* **Task directions**
All of the lines below should be copied word for word.

* **Data segment**
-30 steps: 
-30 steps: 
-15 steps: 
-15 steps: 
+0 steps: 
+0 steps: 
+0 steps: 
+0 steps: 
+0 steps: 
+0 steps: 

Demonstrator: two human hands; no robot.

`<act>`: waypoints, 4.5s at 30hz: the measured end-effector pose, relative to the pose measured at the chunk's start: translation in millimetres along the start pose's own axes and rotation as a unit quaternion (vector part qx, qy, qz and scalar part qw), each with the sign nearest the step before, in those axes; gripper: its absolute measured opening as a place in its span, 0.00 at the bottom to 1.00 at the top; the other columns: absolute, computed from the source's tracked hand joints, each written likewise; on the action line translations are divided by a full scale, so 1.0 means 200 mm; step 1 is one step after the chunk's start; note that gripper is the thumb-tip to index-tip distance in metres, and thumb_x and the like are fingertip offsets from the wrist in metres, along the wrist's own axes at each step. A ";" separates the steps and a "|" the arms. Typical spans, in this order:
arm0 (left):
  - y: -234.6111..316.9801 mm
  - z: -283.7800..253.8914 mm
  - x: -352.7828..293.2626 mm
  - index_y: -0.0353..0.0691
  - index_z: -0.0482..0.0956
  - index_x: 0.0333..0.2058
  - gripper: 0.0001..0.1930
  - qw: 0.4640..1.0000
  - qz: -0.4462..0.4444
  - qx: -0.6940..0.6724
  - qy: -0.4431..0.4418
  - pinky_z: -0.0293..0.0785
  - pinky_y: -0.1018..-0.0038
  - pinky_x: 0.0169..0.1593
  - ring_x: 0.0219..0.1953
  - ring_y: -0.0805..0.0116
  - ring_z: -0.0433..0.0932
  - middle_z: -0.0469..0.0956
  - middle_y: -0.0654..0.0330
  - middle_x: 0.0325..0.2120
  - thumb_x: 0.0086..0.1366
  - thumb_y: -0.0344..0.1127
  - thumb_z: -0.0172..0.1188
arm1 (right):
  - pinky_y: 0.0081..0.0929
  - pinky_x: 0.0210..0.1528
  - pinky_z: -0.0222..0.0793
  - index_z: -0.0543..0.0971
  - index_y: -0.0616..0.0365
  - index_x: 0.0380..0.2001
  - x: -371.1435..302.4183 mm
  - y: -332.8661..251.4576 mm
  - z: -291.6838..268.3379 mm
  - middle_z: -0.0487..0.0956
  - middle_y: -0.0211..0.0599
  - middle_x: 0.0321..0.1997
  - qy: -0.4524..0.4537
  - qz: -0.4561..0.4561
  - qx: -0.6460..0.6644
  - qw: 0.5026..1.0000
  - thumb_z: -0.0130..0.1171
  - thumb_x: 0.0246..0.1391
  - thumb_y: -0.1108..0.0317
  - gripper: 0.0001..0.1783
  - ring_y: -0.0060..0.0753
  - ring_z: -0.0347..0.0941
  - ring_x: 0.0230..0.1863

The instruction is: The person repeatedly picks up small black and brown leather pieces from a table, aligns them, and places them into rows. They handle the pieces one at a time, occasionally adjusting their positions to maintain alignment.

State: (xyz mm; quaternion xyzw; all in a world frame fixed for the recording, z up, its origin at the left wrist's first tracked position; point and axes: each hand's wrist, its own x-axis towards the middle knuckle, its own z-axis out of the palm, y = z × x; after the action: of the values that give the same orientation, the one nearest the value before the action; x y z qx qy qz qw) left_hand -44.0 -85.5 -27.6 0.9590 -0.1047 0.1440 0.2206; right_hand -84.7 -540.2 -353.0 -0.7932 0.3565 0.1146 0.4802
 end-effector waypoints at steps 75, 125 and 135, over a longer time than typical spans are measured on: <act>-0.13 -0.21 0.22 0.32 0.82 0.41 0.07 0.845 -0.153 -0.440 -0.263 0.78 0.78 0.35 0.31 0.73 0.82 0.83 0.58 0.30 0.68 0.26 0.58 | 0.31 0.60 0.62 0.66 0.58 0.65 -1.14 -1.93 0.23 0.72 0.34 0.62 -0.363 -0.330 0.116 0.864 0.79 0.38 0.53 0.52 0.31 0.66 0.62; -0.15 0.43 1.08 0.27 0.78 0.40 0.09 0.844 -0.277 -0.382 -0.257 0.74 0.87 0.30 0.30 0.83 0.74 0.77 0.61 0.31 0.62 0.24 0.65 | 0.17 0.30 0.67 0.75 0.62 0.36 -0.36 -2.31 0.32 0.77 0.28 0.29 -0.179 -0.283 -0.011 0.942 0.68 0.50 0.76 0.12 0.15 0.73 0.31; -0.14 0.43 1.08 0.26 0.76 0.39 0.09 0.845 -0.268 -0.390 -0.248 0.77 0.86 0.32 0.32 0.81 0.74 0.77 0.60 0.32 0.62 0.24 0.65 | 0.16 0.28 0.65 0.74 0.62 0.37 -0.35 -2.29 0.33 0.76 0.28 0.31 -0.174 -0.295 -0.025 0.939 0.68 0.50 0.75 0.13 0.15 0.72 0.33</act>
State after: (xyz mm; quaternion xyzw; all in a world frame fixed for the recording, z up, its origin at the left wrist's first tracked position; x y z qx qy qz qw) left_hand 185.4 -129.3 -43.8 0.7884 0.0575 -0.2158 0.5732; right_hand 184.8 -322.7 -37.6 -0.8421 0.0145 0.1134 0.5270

* **Reply**
-30 steps: 
-30 steps: 
-15 steps: 
-15 steps: 
+0 steps: 
+0 steps: 
+0 steps: 
+0 steps: 
+0 steps: 
+0 steps: 

Demonstrator: two human hands; no robot.

`<act>`: waypoints, 4.5s at 30hz: the measured end-effector pose, relative to the pose measured at the chunk's start: translation in millimetres along the start pose's own axes and rotation as a unit quaternion (vector part qx, qy, qz and scalar part qw), each with the sign nearest the step before, in those axes; gripper: its absolute measured opening as a place in its span, 0.00 at the bottom to 1.00 at the top; the other columns: absolute, computed from the source's tracked hand joints, each written likewise; on the action line translations are divided by a full scale, so 1.0 means 200 mm; step 1 is one step after the chunk's start; note that gripper is the thumb-tip to index-tip distance in metres, and thumb_x and the like are fingertip offsets from the wrist in metres, along the wrist's own axes at each step. A ";" separates the steps and a "|" the arms. Typical spans, in this order:
arm0 (left):
  - y: -234.6111..316.9801 mm
  - z: -283.7800..253.8914 mm
  - x: -352.7828..293.2626 mm
  - index_y: -0.0353..0.0691
  - index_z: -0.0482..0.0956
  - index_x: 0.0333..0.2058
  - gripper: 0.0001..0.1930
  - qw: 0.4640..1.0000
  - qz: -0.4462..0.4444
  - qx: -0.6940..0.6724
  - qy: -0.4431..0.4418
  - pinky_z: -0.0293..0.0785
  - pinky_y: -0.1018..-0.0038
  - pinky_x: 0.0169..0.1593
  - ring_x: 0.0219..0.1953
  - ring_y: -0.0805..0.0116
  - ring_z: -0.0433..0.0932
  - middle_z: -0.0469..0.0956
  - middle_y: -0.0654..0.0330
  - middle_x: 0.0325..0.2120
  - thumb_x: 0.0086..0.1366
  - thumb_y: -0.0344..0.1127
  - thumb_z: -0.0172..0.1188
arm1 (right):
  - pinky_y: 0.0081..0.0929
  - pinky_x: 0.0210..0.1528
  - pinky_z: -0.0222..0.0793
  - index_z: -0.0543..0.0971
  - index_y: -0.0616..0.0365
  - index_x: 0.0380..0.2001
  - x: -371.1435..302.4183 mm
  - y: -332.8661..251.4576 mm
  - z: -291.6838..268.3379 mm
  - middle_z: -0.0487..0.0956
  - middle_y: -0.0211..0.0599
  - middle_x: 0.0321..0.1997
  - qy: -0.4524..0.4537
  - qz: -0.4561..0.4561
  - qx: -0.6460..0.6644
  - qw: 0.5026..1.0000
  - thumb_z: -0.0130..0.1171
  - thumb_x: 0.0246..0.1391
  - thumb_y: -0.1108..0.0317
  - gripper: 0.0001..0.1783
  - ring_y: -0.0060..0.0753
  - ring_z: -0.0347..0.0941
  - ring_x: 0.0230..0.1863

The instruction is: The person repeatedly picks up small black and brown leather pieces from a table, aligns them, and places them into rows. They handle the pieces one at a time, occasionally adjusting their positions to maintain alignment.

State: (xyz mm; quaternion xyzw; all in a world frame fixed for the recording, z up, its origin at the left wrist's first tracked position; point and axes: each hand's wrist, its own x-axis towards the middle knuckle, its own z-axis out of the palm, y = z × x; after the action: of the values that give the same orientation, the one nearest the value before the action; x y z qx qy qz qw) left_hand -44.0 -85.5 -27.6 0.9590 -0.1047 0.1440 0.2206; right_hand -84.7 -540.2 -353.0 -0.7932 0.3565 0.1146 0.4802
 end-effector waypoints at steps 75, 125 and 135, over a longer time than typical spans are measured on: <act>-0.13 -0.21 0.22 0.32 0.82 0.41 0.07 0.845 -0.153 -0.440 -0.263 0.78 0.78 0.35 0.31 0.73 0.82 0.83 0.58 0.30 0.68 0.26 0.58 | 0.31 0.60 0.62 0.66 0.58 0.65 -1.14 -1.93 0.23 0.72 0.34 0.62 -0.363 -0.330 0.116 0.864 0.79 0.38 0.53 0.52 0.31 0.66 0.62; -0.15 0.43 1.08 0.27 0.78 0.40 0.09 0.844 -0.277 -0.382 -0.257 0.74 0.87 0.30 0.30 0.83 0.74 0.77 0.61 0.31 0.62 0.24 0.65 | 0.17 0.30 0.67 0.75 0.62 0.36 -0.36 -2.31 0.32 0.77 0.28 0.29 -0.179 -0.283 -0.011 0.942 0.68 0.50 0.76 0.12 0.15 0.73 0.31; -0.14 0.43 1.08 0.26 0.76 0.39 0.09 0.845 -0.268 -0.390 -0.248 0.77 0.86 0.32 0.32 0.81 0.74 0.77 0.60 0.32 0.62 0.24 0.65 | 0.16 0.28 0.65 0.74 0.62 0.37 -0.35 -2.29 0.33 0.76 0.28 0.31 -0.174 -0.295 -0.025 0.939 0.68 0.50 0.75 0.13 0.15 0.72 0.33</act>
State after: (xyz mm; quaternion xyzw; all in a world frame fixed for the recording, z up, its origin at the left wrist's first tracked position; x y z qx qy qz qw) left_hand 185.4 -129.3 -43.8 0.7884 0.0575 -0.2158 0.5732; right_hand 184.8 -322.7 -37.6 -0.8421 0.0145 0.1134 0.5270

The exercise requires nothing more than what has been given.